Cyber-Physical Port of the Future
|Contact||Prof. Dr.-Ing. Bernd-Christian Renner|
|Financing||Hamburg University of Technology (TUHH) and Hamburg Port Authority (HPA)|
|Duration||07/16 - 03/20|
Cyber-physical systems are well applicable to ports and cities, where the right balance between economy and ecology is a key issue. The underlying benefits of a smart port range from more efficient traffic management over monitoring to controlling of supply chains and work flows. A key research challenge is the (regenerative) energy supply of all devices (i.e., sensors and actuators) to decrease costs for deployment and maintenance. In the past years, the capabilities of environmentally-powered devices grew: computing power increased and multi-sensor platforms, e.g. for monitoring fine dust, humidity and temperature, became imaginable. However, the increased capabilities come at the cost of increased complexity for balancing the activity.
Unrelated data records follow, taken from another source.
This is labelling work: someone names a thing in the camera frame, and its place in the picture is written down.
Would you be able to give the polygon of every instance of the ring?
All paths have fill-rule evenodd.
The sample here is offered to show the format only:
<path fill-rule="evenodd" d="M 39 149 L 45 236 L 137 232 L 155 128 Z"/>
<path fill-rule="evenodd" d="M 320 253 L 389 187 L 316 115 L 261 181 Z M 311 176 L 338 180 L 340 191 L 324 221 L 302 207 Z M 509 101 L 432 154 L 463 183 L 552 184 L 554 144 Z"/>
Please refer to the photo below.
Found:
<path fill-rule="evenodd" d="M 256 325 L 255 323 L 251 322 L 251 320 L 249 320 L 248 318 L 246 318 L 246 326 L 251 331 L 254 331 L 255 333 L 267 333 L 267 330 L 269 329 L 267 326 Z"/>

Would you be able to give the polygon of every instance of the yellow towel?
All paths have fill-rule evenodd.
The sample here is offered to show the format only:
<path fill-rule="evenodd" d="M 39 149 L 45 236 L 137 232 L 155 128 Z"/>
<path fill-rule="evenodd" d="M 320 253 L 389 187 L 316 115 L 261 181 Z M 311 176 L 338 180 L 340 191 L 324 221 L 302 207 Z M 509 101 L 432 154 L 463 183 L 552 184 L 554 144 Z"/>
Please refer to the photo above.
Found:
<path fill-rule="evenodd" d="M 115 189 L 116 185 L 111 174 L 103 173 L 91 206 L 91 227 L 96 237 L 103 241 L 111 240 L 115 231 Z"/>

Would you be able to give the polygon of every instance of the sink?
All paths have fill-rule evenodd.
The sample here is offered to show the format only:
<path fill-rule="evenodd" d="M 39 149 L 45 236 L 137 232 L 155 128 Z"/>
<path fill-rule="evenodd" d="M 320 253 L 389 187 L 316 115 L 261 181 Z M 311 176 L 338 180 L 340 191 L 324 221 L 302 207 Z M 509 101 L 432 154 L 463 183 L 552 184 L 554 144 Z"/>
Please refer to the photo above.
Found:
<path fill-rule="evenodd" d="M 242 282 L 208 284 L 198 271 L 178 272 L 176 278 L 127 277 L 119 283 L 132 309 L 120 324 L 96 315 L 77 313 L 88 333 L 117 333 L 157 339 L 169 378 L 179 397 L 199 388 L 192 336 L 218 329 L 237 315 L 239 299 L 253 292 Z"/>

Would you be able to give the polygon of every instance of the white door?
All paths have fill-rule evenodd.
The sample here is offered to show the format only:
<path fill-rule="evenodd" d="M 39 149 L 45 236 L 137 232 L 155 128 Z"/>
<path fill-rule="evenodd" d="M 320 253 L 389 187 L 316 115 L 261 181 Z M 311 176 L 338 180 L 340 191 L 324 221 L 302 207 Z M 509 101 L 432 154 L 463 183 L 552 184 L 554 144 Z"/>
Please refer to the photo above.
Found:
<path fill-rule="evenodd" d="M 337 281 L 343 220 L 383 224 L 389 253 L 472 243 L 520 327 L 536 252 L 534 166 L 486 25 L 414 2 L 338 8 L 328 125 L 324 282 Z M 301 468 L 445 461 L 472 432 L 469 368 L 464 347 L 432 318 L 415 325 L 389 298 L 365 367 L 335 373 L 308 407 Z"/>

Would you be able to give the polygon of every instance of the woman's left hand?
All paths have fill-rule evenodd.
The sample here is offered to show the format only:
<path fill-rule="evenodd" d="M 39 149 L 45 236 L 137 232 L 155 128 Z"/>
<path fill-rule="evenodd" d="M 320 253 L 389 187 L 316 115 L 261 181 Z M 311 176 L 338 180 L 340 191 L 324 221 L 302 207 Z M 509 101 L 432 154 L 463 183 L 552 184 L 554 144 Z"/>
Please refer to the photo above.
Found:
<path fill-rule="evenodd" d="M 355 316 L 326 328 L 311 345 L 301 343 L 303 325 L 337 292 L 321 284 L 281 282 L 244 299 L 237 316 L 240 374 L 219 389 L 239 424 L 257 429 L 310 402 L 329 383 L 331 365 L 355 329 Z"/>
To maintain perpetual operation, energy-aware adaption of a device's activity is key.
Goals and Contributions
Supported by the Hamburg Port Authority (HPA), the Institute smartPORT of the Hamburg University of Technology (TUHH) carries out research in this domain. We investigate aspects of miniature, low-power sensing and actuating devices regarding energy supply from the environment (solar, wind, water flow, vibrations). Furthermore, we assess the usage of low-power energy-harvesting sensors and actuators to integrate cyber-physical systems seamlessly into existing infrastructures. A central aspect is to optimize and schedule power consumption within the boundaries set by environmental energy and time aspects of the sensor values. Since satisfying all scheduling constraints on-the-fly is computational complex, we develop microcontroller-optimized algorithms to solve the underlying problems efficiently. Here, the main goal is to decrease potentially wasted energy, e.g. due to duplicate sensing or outdated sensor values, to increase the benefit for the operator of the sensor network.